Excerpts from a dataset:
::::::::::

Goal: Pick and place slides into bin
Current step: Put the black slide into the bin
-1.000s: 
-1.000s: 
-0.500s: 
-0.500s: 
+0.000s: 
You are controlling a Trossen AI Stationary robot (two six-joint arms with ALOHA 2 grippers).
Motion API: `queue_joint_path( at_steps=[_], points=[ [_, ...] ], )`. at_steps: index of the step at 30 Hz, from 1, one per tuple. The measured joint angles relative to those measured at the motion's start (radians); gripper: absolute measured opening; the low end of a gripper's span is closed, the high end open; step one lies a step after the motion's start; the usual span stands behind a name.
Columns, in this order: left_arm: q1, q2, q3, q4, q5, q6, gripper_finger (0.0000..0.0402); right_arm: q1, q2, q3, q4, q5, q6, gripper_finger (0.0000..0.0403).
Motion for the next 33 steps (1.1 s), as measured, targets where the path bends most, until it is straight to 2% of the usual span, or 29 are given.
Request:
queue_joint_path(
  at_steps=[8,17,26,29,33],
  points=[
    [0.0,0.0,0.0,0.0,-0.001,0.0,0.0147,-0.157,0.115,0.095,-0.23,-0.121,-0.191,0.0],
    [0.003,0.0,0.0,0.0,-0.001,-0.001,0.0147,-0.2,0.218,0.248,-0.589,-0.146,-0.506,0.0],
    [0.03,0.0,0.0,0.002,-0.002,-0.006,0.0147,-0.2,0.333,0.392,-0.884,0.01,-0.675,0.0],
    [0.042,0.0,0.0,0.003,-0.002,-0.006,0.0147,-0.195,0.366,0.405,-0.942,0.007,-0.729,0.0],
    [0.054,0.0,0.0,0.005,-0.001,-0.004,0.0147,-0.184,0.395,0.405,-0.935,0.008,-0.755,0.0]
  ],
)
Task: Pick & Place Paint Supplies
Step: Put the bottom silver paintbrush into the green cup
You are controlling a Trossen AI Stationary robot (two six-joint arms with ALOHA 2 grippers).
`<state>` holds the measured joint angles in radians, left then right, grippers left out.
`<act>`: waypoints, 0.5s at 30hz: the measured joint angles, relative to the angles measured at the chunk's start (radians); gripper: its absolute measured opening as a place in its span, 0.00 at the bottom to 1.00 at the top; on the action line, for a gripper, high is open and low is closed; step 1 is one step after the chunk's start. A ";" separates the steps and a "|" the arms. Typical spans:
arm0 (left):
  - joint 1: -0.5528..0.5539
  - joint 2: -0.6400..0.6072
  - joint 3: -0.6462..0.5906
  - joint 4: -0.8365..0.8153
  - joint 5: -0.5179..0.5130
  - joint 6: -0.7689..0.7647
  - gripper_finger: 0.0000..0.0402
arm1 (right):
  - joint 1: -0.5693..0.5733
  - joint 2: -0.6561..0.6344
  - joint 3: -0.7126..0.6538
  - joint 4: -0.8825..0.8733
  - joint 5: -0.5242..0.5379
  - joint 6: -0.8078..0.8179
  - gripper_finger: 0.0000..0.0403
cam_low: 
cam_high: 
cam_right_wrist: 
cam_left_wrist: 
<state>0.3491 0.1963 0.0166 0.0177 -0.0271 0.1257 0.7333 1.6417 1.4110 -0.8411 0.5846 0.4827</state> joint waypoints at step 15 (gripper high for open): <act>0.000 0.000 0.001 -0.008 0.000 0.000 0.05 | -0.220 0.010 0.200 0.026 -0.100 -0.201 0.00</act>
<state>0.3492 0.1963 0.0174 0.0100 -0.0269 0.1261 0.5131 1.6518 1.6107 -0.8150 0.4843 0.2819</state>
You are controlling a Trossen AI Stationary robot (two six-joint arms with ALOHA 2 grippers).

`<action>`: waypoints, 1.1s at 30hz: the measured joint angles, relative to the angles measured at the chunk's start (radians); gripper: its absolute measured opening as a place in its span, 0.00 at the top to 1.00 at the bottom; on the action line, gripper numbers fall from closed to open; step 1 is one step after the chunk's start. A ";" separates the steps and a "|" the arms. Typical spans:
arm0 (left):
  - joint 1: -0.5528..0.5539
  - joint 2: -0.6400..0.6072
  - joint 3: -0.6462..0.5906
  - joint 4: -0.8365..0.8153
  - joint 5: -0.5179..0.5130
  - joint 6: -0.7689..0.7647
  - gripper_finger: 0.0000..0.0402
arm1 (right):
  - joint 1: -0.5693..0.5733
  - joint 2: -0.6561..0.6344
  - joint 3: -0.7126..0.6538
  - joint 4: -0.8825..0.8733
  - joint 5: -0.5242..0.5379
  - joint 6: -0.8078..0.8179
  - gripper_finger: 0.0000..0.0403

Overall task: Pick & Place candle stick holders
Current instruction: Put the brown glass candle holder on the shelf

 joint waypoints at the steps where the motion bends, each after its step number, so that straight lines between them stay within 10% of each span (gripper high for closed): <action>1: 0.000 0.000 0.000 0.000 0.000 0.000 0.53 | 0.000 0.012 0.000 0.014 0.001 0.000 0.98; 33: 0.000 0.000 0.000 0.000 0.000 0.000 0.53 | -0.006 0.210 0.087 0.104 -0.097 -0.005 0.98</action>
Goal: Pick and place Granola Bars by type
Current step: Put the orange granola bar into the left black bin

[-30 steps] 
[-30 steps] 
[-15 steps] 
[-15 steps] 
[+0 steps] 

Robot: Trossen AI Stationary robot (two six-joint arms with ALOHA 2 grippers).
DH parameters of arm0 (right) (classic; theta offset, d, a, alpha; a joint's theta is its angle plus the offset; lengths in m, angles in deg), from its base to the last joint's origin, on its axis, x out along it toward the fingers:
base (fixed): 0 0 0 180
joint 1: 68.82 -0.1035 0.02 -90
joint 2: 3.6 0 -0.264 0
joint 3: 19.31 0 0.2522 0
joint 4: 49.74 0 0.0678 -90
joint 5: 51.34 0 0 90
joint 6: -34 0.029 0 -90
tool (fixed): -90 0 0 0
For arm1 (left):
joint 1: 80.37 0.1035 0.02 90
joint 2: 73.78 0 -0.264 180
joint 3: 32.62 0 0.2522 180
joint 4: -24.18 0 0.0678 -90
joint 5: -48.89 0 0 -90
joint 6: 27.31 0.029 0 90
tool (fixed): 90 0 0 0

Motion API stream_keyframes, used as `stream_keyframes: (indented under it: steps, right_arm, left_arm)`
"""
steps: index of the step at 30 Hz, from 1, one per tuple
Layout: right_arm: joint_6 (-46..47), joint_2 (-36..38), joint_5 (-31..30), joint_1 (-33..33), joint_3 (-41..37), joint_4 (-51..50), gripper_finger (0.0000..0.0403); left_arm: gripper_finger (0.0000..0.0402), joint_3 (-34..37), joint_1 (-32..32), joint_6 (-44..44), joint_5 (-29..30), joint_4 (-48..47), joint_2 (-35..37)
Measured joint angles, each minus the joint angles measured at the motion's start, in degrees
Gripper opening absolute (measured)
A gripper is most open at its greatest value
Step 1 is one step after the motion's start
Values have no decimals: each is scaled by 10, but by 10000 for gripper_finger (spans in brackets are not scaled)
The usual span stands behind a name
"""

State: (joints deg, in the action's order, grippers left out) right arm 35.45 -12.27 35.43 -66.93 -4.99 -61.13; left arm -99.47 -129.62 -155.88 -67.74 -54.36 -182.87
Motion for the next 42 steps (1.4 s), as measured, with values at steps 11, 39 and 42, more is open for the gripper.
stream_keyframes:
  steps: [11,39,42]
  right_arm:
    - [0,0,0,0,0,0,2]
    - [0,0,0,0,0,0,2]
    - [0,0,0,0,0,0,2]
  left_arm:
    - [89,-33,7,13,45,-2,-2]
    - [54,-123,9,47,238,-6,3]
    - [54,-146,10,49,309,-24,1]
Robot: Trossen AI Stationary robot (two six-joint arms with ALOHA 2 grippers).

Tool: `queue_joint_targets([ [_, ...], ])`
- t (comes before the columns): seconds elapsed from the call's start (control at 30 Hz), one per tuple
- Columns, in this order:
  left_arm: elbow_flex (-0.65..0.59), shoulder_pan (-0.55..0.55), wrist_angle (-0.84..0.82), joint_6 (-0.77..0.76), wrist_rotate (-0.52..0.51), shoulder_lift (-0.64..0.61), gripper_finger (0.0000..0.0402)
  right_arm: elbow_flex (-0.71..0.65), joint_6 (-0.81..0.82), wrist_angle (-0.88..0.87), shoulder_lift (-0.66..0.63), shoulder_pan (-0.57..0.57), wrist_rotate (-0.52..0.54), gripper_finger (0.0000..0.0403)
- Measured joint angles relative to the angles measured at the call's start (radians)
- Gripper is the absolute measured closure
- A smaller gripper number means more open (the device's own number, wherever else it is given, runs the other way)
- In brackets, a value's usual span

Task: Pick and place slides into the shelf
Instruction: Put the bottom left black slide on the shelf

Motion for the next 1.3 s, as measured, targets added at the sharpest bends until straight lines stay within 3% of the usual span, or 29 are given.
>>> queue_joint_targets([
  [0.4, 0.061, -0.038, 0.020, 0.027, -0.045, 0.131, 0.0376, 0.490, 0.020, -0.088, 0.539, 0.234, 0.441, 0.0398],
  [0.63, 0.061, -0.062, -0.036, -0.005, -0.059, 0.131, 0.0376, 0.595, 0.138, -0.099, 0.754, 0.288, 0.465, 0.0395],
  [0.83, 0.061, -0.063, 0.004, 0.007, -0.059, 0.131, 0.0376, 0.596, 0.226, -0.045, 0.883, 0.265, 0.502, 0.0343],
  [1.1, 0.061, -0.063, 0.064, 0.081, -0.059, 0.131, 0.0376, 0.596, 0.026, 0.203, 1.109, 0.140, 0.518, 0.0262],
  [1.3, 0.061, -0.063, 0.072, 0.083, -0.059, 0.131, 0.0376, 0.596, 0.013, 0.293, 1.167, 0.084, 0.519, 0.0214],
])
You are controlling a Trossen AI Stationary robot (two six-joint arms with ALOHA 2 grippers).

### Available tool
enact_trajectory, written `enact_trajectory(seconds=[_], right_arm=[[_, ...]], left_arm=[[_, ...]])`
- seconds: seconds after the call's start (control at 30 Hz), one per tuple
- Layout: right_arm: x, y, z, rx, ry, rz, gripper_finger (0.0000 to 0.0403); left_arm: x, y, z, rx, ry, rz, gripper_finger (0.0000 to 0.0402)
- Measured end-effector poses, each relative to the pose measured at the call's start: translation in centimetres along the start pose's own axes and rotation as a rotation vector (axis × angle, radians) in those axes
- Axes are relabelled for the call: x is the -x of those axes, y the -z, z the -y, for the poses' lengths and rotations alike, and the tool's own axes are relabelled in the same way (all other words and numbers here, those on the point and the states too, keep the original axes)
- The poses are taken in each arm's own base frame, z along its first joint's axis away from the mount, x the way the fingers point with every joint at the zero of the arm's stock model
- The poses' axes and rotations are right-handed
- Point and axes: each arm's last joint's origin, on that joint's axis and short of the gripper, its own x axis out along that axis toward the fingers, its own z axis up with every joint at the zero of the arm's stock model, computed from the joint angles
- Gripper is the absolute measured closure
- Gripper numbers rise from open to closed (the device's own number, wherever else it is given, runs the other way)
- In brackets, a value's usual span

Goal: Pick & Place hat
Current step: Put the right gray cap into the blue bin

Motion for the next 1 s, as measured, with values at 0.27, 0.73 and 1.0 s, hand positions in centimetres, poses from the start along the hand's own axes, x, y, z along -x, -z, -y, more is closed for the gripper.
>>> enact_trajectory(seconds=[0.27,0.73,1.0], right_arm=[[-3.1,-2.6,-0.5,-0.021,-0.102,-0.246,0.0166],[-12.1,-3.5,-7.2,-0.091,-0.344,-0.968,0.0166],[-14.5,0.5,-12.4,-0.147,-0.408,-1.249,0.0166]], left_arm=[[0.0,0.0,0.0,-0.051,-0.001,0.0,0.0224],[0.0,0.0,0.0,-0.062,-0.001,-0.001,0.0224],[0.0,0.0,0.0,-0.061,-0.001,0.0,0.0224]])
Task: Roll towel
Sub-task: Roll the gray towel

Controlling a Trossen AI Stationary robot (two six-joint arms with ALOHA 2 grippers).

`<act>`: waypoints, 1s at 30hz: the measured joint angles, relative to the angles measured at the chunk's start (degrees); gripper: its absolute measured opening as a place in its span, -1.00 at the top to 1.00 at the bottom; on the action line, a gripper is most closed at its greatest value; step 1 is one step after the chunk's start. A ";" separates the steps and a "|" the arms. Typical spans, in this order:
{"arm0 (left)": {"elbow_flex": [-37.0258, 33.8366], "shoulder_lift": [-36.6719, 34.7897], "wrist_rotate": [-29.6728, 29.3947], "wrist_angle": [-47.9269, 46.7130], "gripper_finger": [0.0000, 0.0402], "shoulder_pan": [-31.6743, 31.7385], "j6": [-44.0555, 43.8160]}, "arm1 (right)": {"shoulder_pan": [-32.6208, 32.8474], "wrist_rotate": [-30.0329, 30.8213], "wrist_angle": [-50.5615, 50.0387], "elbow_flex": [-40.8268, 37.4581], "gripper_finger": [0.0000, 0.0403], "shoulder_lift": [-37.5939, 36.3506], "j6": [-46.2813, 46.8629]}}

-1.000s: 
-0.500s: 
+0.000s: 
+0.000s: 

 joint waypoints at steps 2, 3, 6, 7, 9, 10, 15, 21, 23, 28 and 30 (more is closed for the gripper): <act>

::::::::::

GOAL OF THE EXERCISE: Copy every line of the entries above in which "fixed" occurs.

SOLUTION TO THIS EXERCISE:
base (fixed): 0 0 0 180
tool (fixed): -90 0 0 0
tool (fixed): 90 0 0 0

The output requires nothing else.